> _Collected material_:
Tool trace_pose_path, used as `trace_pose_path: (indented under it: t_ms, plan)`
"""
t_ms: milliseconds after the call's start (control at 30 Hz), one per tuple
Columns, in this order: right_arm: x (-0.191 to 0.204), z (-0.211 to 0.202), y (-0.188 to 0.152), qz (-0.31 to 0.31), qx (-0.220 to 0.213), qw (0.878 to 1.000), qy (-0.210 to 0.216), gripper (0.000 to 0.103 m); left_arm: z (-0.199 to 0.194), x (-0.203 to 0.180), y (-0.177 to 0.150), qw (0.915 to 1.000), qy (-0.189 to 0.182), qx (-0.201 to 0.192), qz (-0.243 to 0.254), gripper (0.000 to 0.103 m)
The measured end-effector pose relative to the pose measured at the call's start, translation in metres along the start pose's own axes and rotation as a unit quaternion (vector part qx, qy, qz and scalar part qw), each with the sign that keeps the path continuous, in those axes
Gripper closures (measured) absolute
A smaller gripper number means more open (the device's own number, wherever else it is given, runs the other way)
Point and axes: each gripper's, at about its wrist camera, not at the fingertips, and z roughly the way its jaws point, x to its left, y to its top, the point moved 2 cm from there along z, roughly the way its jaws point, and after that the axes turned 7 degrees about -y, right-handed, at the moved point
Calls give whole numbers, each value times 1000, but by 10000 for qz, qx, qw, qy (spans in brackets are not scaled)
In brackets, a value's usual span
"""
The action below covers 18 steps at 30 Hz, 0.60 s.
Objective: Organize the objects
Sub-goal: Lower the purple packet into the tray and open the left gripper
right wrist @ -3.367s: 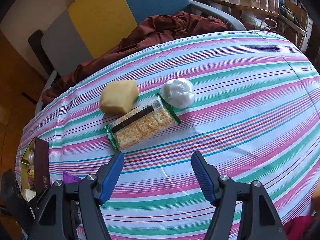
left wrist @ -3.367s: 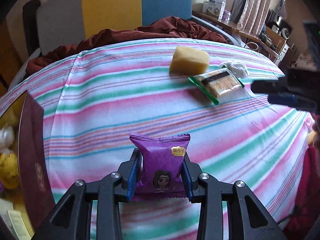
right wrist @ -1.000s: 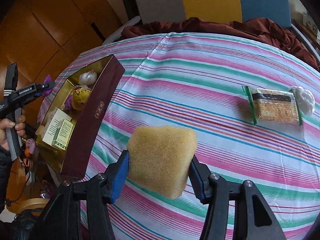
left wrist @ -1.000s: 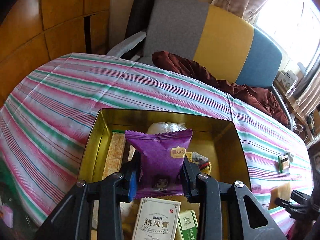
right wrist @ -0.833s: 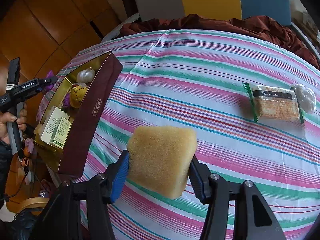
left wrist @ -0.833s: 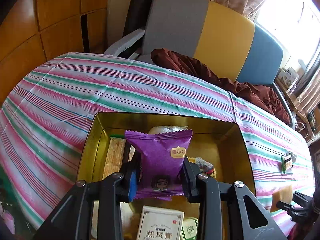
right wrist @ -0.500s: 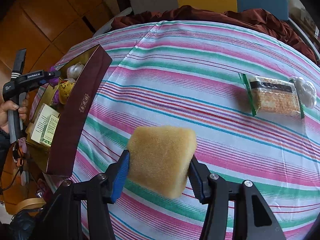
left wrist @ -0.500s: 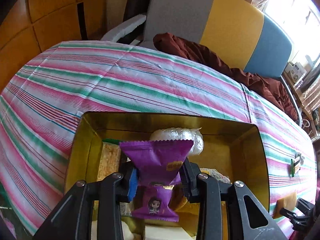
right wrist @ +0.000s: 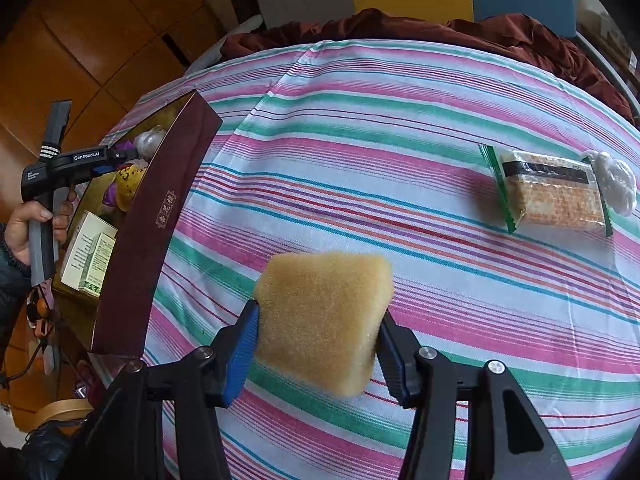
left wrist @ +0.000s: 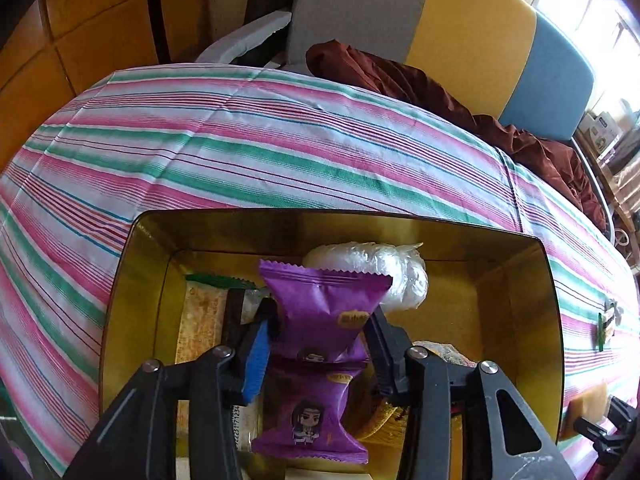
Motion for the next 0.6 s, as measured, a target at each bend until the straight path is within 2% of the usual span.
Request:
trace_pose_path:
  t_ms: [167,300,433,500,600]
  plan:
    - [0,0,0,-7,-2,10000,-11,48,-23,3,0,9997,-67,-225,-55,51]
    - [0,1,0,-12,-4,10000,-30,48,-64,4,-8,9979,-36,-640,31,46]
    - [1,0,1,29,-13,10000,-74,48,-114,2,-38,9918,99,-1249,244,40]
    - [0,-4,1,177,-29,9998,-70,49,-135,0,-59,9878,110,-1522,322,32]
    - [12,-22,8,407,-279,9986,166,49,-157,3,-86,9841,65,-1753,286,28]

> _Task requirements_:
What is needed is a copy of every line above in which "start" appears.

> _Task response_:
t_ms: milliseconds after the call's start (control at 30 Hz), one per tuple
The measured end-effector pose relative to the pose measured at the call's start, translation in metres along the start pose's own axes and rotation as a unit quaternion (vector part qx, qy, qz and scalar part qw), each with the sign that keeps the path continuous, in those axes

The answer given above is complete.